Being at the right place at the right time makes a lot of good things happen. In fishing, timing is everything.
When fishing, you can take in such factors as tides, barometric pressure and moon phase. Don’t get me wrong—all those factors help; but if you’re not at the right spot at the same time when the fish are biting, you lose. I’ll give you an example of what I’m talking about.
Two weeks ago, I was out fishing on a picture postcard kind of day. It also happened to be the day before the full moon. (The three days leading up to the full moon are my favorite times to fish.) I pulled up to one of my favorite trout spots this time of year and, after casting my fly for a half hour and no takers, I decided to move on. The next place yielded the same thing: nothing. So it was on to the next spot.
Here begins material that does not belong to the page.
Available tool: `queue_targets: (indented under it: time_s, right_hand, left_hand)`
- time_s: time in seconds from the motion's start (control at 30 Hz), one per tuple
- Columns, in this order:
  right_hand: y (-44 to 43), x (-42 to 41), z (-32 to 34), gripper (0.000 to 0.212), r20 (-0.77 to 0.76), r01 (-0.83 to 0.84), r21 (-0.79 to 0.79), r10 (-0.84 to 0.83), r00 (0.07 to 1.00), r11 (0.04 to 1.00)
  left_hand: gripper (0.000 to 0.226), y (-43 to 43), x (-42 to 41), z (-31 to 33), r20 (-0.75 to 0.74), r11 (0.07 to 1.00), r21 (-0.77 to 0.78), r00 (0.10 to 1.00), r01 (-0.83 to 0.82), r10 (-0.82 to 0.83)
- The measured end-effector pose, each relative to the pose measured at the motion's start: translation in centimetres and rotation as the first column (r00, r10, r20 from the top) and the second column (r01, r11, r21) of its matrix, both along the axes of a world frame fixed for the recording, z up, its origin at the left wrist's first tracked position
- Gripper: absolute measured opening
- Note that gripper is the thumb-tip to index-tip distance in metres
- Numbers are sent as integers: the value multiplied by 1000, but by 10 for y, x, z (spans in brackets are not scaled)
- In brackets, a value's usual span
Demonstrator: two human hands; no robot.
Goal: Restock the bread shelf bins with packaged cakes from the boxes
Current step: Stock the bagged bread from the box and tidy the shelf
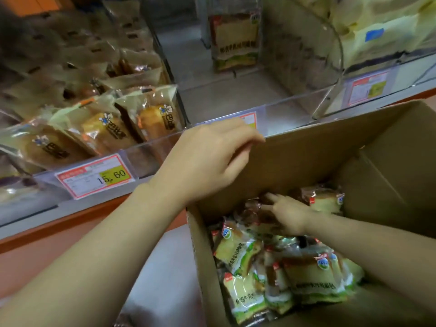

The third spot proved to be a charm. I was in the right place, but my timing was off. I should have been there an hour earlier. As I pulled up to the place, I could hear fish crashing on bait. As I turned the corner there were trout jumping out of the water, busting on shrimp and mullet. It was a sight that I have seen maybe one other time when it comes to speckled sea trout.
I knew it was going to be difficult to catch a trout on a fly with that much bait in the water, but I gave it my best shot. Heck, it probably would have been difficult even if I were using artificial or live bait.
After casting my fly numerous times, I was finally rewarded with a 20-inch trout. After releasing that fish, I made a bunch more casts and had a couple of hits but no takers. By this time the current had slowed down and once it did, the mullet disappeared and the fish stopped biting. A lone kayaker then passed me and asked how the fishing was. My reply was, “You should have been here an hour ago.”